Stones talk. The ground speaks to us of history and events. So do words. Can the two work hand in hand to combine physical and oral history? What do they, archaeology and the written word, say about the historical Jesus? Excavating Jesus has at its heart this sole purpose: to integrate archaeology and gospel. Two people, one an experienced field archaeologist, the other a scholar of Jesus, attempt tot race the truth of each aspect back through time and stone, through parchment and artifact.
Excavating Jesus digs beneath the surface to reconstruct the time and social environment in which Jesus lived. It attempts to identify, reconstruct and interpret both archaeological and theological data to determine an accurate vision of the world of Jesus and the gospels. Ten top discoveries are heavily relied upon to classify the most important factors in modern endeavors to explore and unveil the mystery of Jesus and his time. Five of these specific artifacts can already be directly linked to the text of the gospels. The second set of discoveries come in what the authors designate as "pairs". These pairs are combined to illustrate visible points of interest to the Biblical and archaeological scholar, and are explored in depth.
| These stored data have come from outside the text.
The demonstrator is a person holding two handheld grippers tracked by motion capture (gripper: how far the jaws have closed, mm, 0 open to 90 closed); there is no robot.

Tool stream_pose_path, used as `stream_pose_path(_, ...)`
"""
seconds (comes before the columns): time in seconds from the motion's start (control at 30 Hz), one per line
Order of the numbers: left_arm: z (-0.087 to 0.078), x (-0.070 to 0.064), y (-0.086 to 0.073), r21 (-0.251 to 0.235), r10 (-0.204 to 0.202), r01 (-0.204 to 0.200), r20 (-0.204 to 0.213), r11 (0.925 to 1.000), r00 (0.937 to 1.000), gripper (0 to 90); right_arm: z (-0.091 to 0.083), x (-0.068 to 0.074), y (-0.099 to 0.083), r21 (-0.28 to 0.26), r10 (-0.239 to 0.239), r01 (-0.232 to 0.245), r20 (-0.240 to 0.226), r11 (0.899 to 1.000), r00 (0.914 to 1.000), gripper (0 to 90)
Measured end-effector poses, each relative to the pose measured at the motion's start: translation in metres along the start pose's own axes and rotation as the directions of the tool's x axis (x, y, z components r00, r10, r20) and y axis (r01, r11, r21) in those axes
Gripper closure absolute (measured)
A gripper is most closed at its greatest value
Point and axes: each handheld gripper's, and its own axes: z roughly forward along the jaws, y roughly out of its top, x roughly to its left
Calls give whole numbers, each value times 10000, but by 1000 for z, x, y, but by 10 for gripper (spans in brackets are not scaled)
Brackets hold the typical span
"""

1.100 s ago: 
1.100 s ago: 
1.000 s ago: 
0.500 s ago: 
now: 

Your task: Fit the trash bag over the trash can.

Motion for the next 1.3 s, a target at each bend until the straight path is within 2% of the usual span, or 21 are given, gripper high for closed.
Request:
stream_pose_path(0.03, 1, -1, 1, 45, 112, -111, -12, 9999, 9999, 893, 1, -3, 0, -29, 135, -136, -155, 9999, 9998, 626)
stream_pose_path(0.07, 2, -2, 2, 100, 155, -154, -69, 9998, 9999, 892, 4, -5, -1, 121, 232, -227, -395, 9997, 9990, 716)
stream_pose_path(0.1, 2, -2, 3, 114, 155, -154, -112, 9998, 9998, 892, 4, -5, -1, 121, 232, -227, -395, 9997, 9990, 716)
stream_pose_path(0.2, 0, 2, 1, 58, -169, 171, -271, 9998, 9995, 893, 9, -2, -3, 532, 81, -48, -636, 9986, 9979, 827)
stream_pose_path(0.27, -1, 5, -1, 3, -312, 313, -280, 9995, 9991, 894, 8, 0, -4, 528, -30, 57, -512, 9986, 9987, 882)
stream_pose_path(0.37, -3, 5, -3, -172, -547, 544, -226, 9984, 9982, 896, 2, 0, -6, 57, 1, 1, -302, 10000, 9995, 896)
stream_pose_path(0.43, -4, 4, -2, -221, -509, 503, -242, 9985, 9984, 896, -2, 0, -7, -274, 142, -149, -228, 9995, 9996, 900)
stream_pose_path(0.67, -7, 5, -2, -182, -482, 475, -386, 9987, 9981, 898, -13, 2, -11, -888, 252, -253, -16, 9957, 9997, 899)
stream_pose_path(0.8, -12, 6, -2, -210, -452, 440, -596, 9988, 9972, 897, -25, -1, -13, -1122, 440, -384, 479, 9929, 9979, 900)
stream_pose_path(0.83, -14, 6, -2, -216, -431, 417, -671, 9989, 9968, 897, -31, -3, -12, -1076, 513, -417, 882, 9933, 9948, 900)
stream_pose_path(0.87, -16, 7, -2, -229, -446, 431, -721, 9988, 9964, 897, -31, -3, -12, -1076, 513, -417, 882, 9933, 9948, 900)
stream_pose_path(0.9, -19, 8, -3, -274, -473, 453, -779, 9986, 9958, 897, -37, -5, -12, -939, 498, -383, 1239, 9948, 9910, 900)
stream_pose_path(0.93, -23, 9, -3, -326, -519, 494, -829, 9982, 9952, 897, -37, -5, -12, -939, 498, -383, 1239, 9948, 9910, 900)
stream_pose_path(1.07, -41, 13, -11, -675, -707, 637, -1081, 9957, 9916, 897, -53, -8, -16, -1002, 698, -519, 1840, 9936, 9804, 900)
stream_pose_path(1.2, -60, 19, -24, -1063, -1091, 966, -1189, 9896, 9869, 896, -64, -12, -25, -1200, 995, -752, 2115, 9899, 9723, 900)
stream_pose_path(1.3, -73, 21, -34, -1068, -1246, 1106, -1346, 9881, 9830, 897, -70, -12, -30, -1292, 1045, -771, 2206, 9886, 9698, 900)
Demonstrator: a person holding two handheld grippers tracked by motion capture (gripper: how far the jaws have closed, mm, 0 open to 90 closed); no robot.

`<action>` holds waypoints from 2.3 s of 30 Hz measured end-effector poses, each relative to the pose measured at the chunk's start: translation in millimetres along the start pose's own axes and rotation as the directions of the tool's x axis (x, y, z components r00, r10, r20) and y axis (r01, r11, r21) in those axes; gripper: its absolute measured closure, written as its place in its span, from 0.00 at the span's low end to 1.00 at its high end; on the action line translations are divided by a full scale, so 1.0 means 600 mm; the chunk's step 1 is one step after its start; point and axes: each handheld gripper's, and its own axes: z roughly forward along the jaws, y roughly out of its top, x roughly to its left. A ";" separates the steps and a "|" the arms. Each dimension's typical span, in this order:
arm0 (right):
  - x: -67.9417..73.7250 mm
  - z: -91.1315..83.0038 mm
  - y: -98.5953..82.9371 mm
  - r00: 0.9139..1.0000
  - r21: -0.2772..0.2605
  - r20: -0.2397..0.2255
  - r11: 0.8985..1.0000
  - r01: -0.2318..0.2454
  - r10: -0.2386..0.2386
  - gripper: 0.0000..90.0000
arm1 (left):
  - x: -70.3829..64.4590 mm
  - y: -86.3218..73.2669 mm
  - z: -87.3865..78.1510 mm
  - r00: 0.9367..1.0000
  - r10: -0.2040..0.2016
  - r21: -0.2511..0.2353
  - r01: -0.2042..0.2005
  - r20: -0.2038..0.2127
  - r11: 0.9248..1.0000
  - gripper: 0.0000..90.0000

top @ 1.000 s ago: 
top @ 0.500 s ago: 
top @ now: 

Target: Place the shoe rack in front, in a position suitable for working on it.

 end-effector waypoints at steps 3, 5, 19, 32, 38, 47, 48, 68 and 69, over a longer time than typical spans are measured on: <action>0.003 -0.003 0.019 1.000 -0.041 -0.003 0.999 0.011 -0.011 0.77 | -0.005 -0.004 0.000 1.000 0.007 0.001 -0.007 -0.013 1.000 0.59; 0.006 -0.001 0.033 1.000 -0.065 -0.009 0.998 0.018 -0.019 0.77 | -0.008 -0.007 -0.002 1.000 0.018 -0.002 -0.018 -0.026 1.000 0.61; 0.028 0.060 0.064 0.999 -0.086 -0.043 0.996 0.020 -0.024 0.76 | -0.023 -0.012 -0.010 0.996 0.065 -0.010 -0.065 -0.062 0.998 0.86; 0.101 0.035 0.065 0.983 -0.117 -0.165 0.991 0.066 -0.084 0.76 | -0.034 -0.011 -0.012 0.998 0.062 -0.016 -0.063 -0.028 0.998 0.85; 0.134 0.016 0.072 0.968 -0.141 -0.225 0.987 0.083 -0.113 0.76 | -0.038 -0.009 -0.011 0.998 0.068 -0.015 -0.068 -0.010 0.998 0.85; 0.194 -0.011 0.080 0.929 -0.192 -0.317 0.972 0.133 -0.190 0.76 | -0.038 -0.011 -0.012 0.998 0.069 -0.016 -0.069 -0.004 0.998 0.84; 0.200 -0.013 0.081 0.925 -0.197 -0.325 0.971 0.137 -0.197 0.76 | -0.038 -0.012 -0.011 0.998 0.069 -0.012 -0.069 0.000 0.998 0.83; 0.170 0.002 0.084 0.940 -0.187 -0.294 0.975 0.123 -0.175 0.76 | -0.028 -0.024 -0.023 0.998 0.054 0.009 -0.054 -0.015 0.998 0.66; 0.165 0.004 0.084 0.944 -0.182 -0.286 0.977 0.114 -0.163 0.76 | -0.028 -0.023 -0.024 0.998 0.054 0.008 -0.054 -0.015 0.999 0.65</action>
One of the first objects mentioned and lectured upon is the ossuary of the high priest Joseph Caiaphas (an ossuary is a box made of soft limestone in which the bones of the deceased were reburied after decomposition took place). The second object discussed at length is what is known as "the Pilate Inscription," discovered in 1962, an inscription that validates the existence of Pontius Pilate in the New Testament. The third artifact commented upon is the house of the Apostle Peter. First discovered in 1906, it is stated as fact that a Byzantine church was converted from "the house of the chief of the apostles." Among other artifacts examined within this highly researched book is the "Galilee Boat" and the crucified skeleton of a man believed to be known as Yehochanan, a man crucified at about the same time as Jesus. From these artifacts to more far-reaching cities, Excavating Jesus takes the reader on a journey to Caesarea Maritima and Jerusalem, the cities of Herod the Great. From there, the reader ventures to Sepphoris and Tiberius, the cities of Herod Antipas. Then on to Masada and Qumran, the relics of Jewish Resistance.
Combining knowledge, artifacts and histories discovered of a physical nature, and documents and writings of an intellectual nature, authors John Dominic Crossan (Who is Jesus?, The Birth of Christianity) and Jonathan L. Reed (Archaeology and the Galilean Jesus) attempt to prove that the written word of both paper and stone combine to illustrate the truth of each. All these discoveries are impressive when studied separately, but when combined, the reader comes away with an extremely in-depth understanding of how the two indeed go hand in hand to authenticate both archaeological and biblical research.
Excavating Jesus is not a book that will read fast; there is much information to digest within its pages. Aided by visual descriptions, photos and drawings, this book is nevertheless a great study in biblical history and archaeological method. While some may not agree with the ultimate opinions of the two authors, the information inside the covers certainly provokes much thought and introspection. Smooth writing styles and interesting narrative take the sting out of much of the research notated within, making for an illuminating and extremely enjoyable read.